Radiocaine
- Structural formula of Radiocaine

Identifiers
- IUPAC name N-(2,6-dimethylphenyl)-2-[ethyl(2-(18F)fluoranylethyl)amino]acetamide;
- CAS Number: 2235413-00-8;
- PubChem CID: 153316836;
- UNII: KJ6WA6AYC5;

Chemical and physical data
- Formula: C_{14}H_{21}^{18}FN_{2}O
- Molar mass: 251.34
- 3D model (JSmol): Interactive image;
- SMILES CCN(CC[18F])CC(=O)NC1=C(C=CC=C1C)C;
- InChI InChI=InChI=1S/C14H21FN2O/c1-4-17(9-8-15)10-13(18)16-14-11(2)6-5-7-12(14)3/h5-7H,4,8-10H2,1-3H3,(H,16,18)/i15-1; Key:NLNDMDUJSHQLQA-HUYCHCPVSA-N;

= Radiocaine =

Radiocaine ([18F]-fluorolidocaine) is a fluorine-18 (^{18}F) labeled radiotracer designed for positron emission tomography (PET) imaging of voltage-gated sodium channels (NaVs), particularly the SCN5A isoform, which is predominant in cardiac tissue.

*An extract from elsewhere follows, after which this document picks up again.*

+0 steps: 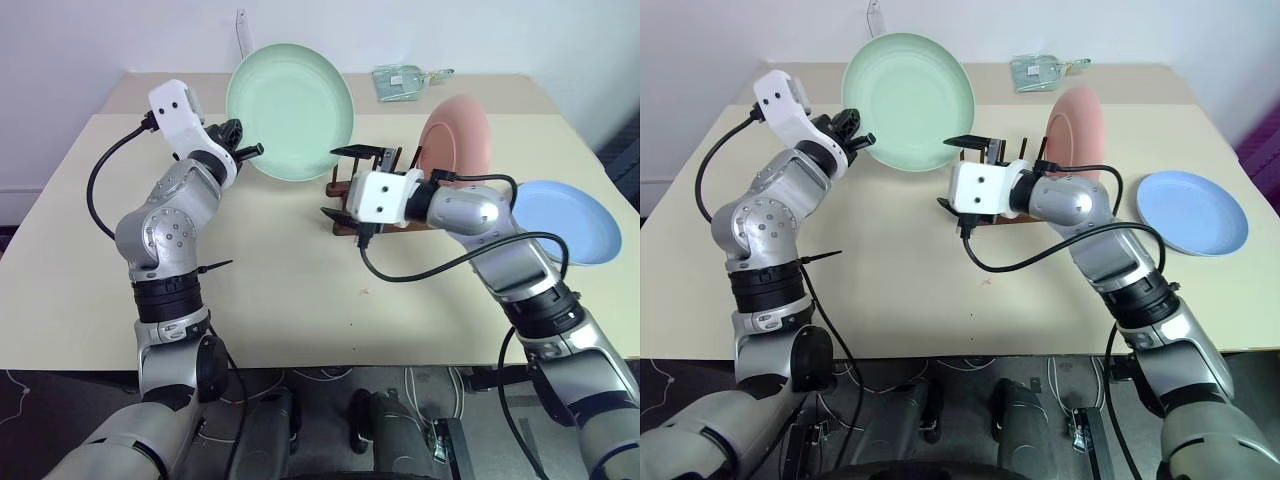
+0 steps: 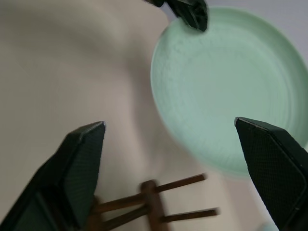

It is being explored for its potential in diagnosing and monitoring cardiac and neurological diseases through quantification of NaVs.

Radiocaine is a structural analog of lidocaine, a class Ib antiarrhythmic agent. The only difference is the presence of a fluorine-18 isotope at the terminus of one ethyl chain.

== Development ==
Radiocaine was developed to enable non-invasive imaging of NaVs, which play an important role in generating and propagating action potentials in excitable tissues such as the heart and nervous system. It is valuable for studying the SCN5A isoform, the primary voltage-gated sodium channel in the heart, and NaVs expressed in peripheral nerves.

A Phase 1 clinical trial began in June 2025 to evaluate Radiocaine's safety, biodistribution, and radiation dosimetry in healthy volunteers.